Gallant Man (March 20, 1954 – September 7, 1988) was a thoroughbred racehorse, named for a horse in a Don Ameche movie. He was one of the most successful racehorses foaled outside the United States with his near miss in the 1957 Kentucky Derby and his record 1957 Belmont Stakes win. His exact foaling date was unknown or at best debated over the years of his life and many years after. The supporting evidence from a review of foaling stall records in Ireland indicates that he was born on the Saturday after St. Patrick's Day during a highly productive foaling weekend for many thoroughbred mothers on the same farm. His dam, Majideh, is recorded as being in the foaling stall without a live foal until March 20, 1954, at approximately 7:45 am.

Racing career

Performance at Kentucky Derby
Gallant Man is remembered primarily for his upset loss in the 1957 Kentucky Derby. He would almost certainly have won the race, but his jockey, Hall of Famer Bill Shoemaker, misjudged the finish line and stood up too early in his stirrups, which slowed Gallant Man's rush for the wire and allowed another Hall of Fame jockey, Bill Hartack riding Iron Liege, to take the win by a nose. As noted in books, in articles, and on online sites, Shoemaker's error remains one of the biggest blunders in racing history.

Career after the Derby
After the Derby, Hall of Fame trainer John Nerud sent Gallant Man out to decimate the field in the Belmont Stakes, winning by 8 lengths, beating the favorite Bold Ruler.  The track and race records Gallant Man achieved that day stood until Bold Ruler's son, Secretariat's 1973 Belmont Stakes. Subsequently, Gallant Man beat Bold Ruler in the Metropolitan Mile, and  his Jockey Club Gold Cup was achieved against older horses.

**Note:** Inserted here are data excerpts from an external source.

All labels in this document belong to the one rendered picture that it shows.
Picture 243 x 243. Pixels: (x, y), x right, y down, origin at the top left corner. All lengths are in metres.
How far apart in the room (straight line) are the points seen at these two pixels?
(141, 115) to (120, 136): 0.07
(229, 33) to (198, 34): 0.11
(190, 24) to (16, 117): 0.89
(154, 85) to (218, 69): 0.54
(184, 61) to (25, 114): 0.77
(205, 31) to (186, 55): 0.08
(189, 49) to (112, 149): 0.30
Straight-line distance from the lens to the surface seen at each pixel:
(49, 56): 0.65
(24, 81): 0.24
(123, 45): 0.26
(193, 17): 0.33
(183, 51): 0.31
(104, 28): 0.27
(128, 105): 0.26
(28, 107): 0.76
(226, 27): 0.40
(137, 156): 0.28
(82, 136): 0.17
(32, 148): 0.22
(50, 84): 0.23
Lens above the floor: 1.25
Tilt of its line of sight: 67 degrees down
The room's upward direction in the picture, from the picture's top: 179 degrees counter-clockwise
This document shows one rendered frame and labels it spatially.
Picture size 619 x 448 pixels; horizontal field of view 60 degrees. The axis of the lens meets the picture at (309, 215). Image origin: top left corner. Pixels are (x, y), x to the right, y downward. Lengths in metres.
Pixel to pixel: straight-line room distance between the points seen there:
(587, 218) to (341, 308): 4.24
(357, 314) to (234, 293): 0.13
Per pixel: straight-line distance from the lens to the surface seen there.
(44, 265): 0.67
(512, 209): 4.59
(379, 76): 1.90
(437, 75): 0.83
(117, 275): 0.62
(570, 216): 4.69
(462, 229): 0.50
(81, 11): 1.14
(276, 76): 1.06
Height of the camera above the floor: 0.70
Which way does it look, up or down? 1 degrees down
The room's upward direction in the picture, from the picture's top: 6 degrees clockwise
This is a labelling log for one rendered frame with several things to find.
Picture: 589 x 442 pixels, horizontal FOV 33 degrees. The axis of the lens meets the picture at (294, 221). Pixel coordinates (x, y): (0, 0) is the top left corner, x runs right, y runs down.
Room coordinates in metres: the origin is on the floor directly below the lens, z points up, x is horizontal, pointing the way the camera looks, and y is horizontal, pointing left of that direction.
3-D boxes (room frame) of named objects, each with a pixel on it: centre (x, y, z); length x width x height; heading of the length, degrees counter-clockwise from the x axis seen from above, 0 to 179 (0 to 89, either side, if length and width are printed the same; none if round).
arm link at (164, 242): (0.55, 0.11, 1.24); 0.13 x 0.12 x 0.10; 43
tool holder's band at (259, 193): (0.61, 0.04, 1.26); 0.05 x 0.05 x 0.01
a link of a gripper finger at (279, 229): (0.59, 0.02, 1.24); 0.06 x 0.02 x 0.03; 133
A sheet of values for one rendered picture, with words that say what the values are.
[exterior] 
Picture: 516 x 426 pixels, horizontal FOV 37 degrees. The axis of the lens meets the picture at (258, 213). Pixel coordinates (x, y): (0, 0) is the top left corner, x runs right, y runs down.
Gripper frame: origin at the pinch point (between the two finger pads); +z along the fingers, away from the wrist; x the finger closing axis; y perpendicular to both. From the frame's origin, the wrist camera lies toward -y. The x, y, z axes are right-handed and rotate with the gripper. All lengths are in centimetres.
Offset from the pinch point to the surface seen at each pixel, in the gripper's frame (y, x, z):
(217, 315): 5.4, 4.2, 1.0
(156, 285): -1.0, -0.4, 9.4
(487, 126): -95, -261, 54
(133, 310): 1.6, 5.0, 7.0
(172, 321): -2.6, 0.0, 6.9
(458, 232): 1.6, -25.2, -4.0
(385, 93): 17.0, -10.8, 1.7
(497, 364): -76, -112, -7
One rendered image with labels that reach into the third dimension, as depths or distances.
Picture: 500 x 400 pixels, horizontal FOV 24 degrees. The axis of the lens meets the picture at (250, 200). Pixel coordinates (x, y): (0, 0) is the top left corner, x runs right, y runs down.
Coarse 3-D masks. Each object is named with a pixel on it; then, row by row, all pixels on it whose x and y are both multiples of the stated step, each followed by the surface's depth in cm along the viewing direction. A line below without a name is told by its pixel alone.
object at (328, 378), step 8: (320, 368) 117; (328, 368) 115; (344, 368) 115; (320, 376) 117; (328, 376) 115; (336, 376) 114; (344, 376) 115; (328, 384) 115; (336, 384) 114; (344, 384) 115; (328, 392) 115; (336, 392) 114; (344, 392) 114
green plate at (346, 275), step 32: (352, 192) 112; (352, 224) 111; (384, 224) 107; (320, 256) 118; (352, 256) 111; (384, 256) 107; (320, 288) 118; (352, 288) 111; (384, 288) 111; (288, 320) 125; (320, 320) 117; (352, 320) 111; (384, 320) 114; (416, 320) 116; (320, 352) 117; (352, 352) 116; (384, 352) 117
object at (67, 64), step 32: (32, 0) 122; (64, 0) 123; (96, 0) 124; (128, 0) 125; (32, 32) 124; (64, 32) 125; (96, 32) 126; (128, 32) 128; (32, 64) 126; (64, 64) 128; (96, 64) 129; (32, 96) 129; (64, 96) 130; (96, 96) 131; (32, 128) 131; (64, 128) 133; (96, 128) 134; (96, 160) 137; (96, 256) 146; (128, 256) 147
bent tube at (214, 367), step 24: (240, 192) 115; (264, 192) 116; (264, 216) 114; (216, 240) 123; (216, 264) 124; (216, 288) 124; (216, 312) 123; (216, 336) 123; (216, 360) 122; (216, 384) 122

Gallant Man raced as a three- and four-year-old at the same time as Bold Ruler and Round Table, who both became Horse of the Year.

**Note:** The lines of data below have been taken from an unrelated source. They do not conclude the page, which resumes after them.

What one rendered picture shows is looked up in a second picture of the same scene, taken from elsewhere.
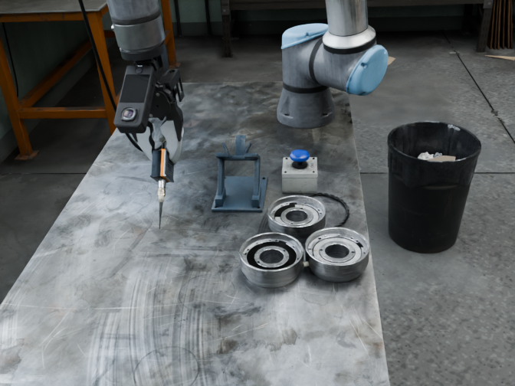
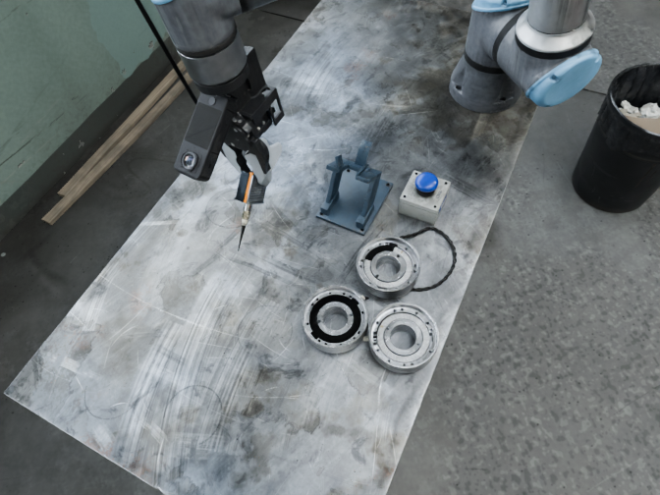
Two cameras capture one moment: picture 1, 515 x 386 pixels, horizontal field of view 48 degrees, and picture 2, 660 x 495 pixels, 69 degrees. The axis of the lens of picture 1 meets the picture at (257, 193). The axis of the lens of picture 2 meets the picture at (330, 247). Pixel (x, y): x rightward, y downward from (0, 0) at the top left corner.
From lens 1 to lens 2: 0.54 m
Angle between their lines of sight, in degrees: 33
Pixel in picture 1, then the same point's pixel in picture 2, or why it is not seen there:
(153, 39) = (221, 75)
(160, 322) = (210, 353)
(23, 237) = not seen: hidden behind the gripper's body
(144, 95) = (209, 139)
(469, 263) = (640, 236)
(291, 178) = (409, 205)
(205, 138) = (357, 96)
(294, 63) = (479, 33)
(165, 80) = (249, 110)
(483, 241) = not seen: outside the picture
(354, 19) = (563, 15)
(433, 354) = (549, 321)
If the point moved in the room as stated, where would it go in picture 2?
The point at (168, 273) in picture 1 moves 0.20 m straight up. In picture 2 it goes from (242, 291) to (207, 227)
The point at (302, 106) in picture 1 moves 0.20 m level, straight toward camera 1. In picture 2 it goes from (476, 85) to (443, 155)
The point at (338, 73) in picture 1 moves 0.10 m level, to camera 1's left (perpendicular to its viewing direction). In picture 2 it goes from (521, 74) to (462, 64)
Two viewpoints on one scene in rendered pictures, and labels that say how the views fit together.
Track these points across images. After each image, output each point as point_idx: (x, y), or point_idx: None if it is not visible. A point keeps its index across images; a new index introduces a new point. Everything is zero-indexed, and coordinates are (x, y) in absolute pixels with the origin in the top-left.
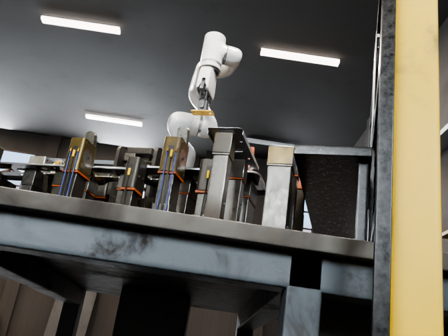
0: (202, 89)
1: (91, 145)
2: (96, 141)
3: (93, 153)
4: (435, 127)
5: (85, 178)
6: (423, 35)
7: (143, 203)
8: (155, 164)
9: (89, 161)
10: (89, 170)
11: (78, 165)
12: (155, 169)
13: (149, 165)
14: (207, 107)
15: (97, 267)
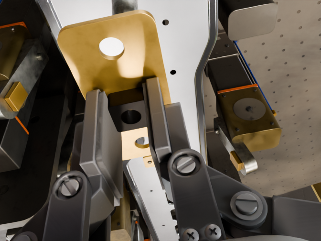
0: (316, 204)
1: (257, 127)
2: (239, 152)
3: (240, 122)
4: None
5: (230, 88)
6: None
7: (66, 95)
8: (48, 162)
9: (240, 109)
10: (230, 100)
11: (261, 92)
12: (187, 23)
13: (216, 21)
14: (102, 134)
15: None

Gallant Man, who had at one time or another beaten each of them, was never awarded a racing honor or a championship of any kind. He ranks #36 in Blood-Horse magazine List of the Top 100 U.S. Racehorses of the 20th Century.  (Round Table ranks #17 and Bold Ruler ranks #19.)

A small brown horse by (Prix de l'Arc de Triomphe winner) Migoli out of Majideh (winner of both the Irish Oaks and the Irish 1,000 Guineas), Gallant Man stood a little over fifteen hands and was afflicted with bad ankles.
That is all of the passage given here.